Staggered DiD versus traditional DiD - What is different?

Can we apply our traditional DiD strategy to realities with staggered treatment adoption?

As already addressed in my blogpost about Staggered Difference-in-Difference, policies are often implemented at different points in time for different individuals. It has remained an open question in how far we can apply the insights from the traditional DiD Design to this setting with staggered adoption. Several papers have addressed this question recently. They investigate how estimators in this staggered setting can be interpreted, and find that they are weighted averages of causal effects and bias terms. The literature shows that these weighted averages involve negative terms, and propose alternative estimators, that correct for these negative weights.

One of these papers is the paper by Athey and Imbens (2018) which concludes that under random treatment assignment the standard Difference-In-Differences estimator is an unbiased estimator of a particular weighted average causal effect. The authors also propose an improved variance estimator, since the standard variance estimator is conservative. This blogpost will summarize their paper and the main insights deduced from it.

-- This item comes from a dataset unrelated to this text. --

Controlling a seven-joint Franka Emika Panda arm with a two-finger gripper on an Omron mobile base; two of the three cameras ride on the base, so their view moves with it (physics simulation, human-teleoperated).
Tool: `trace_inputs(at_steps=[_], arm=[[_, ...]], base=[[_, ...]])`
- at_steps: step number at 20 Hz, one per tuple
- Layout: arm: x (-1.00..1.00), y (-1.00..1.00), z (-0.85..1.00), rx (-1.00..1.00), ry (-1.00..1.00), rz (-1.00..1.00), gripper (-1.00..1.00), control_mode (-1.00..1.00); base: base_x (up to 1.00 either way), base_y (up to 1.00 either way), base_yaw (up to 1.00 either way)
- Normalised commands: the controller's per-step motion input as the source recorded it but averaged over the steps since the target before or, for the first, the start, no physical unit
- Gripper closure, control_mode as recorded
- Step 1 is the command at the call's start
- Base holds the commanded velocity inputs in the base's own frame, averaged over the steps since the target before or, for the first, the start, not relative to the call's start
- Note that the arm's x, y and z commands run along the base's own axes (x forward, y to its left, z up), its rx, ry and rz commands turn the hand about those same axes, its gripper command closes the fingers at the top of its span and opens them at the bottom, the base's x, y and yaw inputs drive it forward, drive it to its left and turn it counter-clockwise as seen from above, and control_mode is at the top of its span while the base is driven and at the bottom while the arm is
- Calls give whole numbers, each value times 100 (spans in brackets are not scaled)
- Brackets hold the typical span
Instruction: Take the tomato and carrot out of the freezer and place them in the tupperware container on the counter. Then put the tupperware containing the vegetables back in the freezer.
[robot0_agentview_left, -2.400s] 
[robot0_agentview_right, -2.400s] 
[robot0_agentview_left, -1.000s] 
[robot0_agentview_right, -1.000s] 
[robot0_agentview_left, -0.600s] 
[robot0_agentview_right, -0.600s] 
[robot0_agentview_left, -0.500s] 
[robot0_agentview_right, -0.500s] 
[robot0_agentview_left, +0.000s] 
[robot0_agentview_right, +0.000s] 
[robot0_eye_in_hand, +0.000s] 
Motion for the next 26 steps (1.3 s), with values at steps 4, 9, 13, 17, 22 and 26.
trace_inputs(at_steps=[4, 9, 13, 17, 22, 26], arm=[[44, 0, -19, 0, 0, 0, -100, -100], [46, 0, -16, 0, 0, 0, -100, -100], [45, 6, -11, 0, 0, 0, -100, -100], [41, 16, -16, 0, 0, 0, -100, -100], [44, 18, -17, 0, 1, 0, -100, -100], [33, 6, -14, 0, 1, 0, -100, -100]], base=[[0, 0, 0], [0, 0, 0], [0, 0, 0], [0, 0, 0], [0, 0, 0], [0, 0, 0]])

Staggered difference-in-difference: Definition

To derive their results, Athey and Imbens (2018) consider a setting with i=1,…,N individuals and t=1,…,T time periods, with a binary treatment being first adopted in t=T+1. \(Y_{it}(a)\) is the outcome of interest, and Ai is the adoption date. If an individual does not adopt the treatment, the treatment period is \(T= \infty\). They define \(W(a,t) = 1_{a \leq t}\) as an indicator for the adoption date a before t. They then derive a matrix W that contains never adopters, late adopters, medium adopters and early adopters. They then define a fraction of individuals belonging to each timing-treatment-group, and the population average of the potential outcome in period t for adoption date a:

\[Y_t(a) = \frac{1}{N} \sum_{i=1}^N Y_{it}(a)\]

and the average causal effect of adoption date a′ relative to a, on the outcome in period t as:

\(\tau_{t, aa'} = Y_t(a') - Y_t(a) = \frac{1}{N} \sum_{i=1}^N \{Y_{it}(a') - Y_{it}(a) \}\).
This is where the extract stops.